Pyongyang Apartment Prices Soar Amid Thaw

  • By Kim Myong-song

    June 27, 2018 10:33

    Informal real estate prices in North Korea have surged amid a flurry of international diplomacy that promises a more open country for its people.

    One source said supply used to outstrip demand in Pyongyang, but that has changed since leader Kim Jong-un's summits with the presidents of South Korea, the U.S. and China.

    Prices of old apartments in Puksae or An Sang-taek street in the capital's central Morangbong district have tripled to US$70,000, according to the source.

    Apartments in Puksae street in Pyongyang /Yanbian Forum

    The neighborhood is filled with high-rise apartments that North Korea built in 1987 and named after a Japanese industrialist of North Korean descent who donated a huge sum of money to the North.

    It is still home to wealthy Korean-Japanese as well as several restaurants that cater to them and bring in much-needed valuta.

    One North Korean defector who used to be a high-ranking official in the North, said, "Apartments in Puksae street are considered better quality than others in the capital, but their popularity dropped due to poor power supply. A $70,000 price tag shows that the value has increased a lot."

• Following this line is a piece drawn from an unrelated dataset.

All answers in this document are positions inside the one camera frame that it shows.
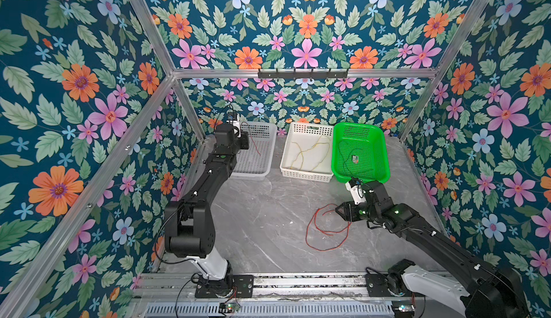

    The defector said only North Koreans who work for trading companies based overseas, merchants who made a lot of money in the North and Chinese residents can afford apartments there.

    Real estate sales have increased noticeably in other parts of Pyongyang as well. Even apartments that were built more than 50 years ago cost between $3,000 to $30,000, while newly built ones change hands for at least $100,000.

    All apartments in Pyongyang are bought and sold in dollars. Another source said, "After Kim Jong-un's summits, Pyongyang residents expect good times to come soon. There are also rumors that construction and redevelopment will get going in Pyongyang due to foreign investment."

    Apartments for senior party and military officials cannot be sold. "Apartments that were awarded as gifts and are owned by the children of revolutionary heroes and by high-ranking officials can't be bought or sold, and the owners are not happy," the source added.